• Problem requirements
Tell how many lines of the entries below include the string "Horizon". Respond with the number alone.

Start of Records for processing

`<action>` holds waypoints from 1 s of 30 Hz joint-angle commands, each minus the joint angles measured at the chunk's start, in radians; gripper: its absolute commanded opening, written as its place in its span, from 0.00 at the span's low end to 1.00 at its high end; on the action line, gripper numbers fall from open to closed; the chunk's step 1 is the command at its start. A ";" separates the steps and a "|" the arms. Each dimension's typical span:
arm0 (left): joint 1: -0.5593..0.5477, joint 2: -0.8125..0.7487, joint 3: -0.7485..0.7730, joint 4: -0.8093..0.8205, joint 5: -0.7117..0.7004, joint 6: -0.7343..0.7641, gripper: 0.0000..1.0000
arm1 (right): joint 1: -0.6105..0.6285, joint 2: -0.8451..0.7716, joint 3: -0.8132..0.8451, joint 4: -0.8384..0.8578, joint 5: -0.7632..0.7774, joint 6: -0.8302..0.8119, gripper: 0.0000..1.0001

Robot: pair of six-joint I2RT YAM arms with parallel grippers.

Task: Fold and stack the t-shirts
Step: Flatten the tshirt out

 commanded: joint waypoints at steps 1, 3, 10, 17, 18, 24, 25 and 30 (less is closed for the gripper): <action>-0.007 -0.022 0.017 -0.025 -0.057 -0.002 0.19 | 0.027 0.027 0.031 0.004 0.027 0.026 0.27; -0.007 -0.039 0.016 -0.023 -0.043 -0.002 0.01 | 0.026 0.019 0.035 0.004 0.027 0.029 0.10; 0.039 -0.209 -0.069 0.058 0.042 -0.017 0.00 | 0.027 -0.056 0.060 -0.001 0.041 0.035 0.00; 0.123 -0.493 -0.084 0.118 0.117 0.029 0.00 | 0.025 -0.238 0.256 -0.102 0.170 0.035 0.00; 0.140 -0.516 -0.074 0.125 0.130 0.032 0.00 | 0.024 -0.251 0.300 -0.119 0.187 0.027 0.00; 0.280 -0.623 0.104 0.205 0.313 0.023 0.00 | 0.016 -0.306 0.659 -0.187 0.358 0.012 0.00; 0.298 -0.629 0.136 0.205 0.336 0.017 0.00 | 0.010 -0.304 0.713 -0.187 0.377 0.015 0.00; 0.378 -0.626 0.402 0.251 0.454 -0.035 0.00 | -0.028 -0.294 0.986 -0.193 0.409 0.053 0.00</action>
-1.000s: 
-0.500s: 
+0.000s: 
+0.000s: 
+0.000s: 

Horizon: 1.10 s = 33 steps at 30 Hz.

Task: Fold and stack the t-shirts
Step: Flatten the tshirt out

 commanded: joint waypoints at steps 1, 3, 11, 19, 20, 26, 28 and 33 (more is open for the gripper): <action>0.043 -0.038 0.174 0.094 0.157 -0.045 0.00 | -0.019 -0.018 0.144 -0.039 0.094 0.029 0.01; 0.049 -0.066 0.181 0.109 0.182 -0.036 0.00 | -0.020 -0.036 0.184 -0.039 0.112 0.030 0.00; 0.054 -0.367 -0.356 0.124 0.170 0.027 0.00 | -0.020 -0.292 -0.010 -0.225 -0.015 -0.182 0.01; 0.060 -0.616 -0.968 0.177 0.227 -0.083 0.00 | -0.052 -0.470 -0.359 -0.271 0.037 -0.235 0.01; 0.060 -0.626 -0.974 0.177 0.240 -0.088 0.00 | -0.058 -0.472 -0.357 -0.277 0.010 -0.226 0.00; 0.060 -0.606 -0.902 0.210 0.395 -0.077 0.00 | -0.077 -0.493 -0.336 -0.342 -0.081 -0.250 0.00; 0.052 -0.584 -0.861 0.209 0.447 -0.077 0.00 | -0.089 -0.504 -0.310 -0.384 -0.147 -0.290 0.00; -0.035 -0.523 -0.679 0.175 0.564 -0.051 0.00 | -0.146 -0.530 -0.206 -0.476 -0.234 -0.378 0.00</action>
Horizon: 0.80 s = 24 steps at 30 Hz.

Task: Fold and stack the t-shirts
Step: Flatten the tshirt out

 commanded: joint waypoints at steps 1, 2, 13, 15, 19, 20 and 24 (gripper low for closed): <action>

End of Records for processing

• Problem solution
2